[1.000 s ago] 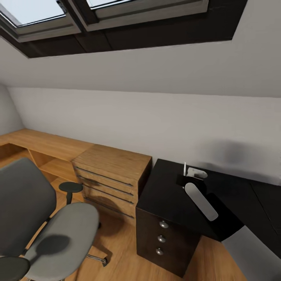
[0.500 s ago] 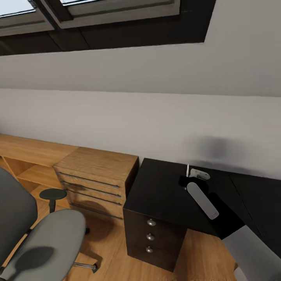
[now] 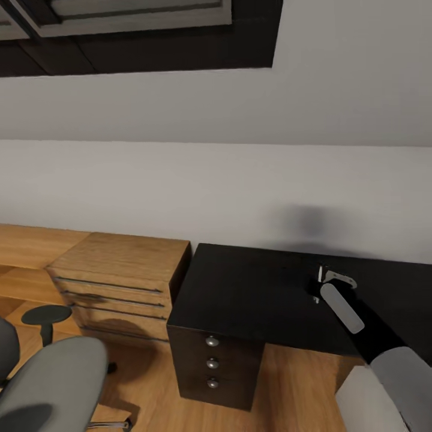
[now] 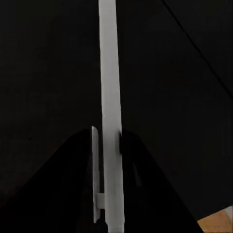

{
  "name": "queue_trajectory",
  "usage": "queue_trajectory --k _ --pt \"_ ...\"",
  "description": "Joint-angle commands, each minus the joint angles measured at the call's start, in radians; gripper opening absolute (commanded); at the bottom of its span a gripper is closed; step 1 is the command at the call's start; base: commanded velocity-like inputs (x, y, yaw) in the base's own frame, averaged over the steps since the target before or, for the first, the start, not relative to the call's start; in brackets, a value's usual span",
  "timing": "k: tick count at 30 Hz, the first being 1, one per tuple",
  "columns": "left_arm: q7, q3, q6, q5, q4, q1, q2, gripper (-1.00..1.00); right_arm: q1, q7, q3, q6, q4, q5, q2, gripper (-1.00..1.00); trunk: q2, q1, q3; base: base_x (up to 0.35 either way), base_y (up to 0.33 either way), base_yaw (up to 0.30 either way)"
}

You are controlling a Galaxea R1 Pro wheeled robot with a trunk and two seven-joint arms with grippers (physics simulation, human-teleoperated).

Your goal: In the bedroom, organize the workspace by keeping the computer under the desk, ensuring the monitor is on the desk, placing the keyboard on the desk next to the monitor, placing the mouse on the desk next to the keyboard, moving the folder from the swivel chair onto the desk next to the mouse, stacking the notebook on top of the folder with the pen on top of the notebook, and positioning the swivel chair next to the desk.

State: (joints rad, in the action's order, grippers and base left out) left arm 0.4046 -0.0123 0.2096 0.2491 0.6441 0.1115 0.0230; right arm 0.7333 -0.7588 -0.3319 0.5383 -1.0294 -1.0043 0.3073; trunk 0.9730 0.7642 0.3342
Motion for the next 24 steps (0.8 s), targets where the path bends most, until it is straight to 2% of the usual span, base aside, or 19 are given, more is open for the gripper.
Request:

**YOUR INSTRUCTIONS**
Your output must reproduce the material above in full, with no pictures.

**SOLUTION FOR THIS PROBLEM**
[1.000 s ago] 
[0.500 s ago] 
[now] 
[now] 

{
  "name": "queue_trajectory",
  "usage": "queue_trajectory --k _ --pt \"_ ...\"",
  "description": "Joint-angle commands, each minus the joint angles measured at the call's start, in radians; gripper opening absolute (commanded); at the bottom of its span a gripper is closed; step 1 is the command at the call's start; base: commanded velocity-like inputs (x, y, yaw) in the base's own frame, averaged over the steps since the target before or, for the first, the start, not relative to the call's start; in brackets, a value's usual span",
  "timing": "k: tick count at 30 Hz, the first being 1, one per tuple",
  "columns": "left_arm: q7, q3, q6, q5, q4, q1, q2, gripper (-1.00..1.00); right_arm: q1, q7, q3, q6, q4, q5, q2, gripper (-1.00..1.00); trunk: q2, q1, q3; base: base_x (up to 0.35 either way), base_y (up to 0.33 either way), base_yaw (up to 0.30 either way)"
}

You are controlling a Galaxea R1 Pro wheeled robot with a trunk and two seven-joint arms with grippers (physics simulation, human-teleoperated).

Your goal: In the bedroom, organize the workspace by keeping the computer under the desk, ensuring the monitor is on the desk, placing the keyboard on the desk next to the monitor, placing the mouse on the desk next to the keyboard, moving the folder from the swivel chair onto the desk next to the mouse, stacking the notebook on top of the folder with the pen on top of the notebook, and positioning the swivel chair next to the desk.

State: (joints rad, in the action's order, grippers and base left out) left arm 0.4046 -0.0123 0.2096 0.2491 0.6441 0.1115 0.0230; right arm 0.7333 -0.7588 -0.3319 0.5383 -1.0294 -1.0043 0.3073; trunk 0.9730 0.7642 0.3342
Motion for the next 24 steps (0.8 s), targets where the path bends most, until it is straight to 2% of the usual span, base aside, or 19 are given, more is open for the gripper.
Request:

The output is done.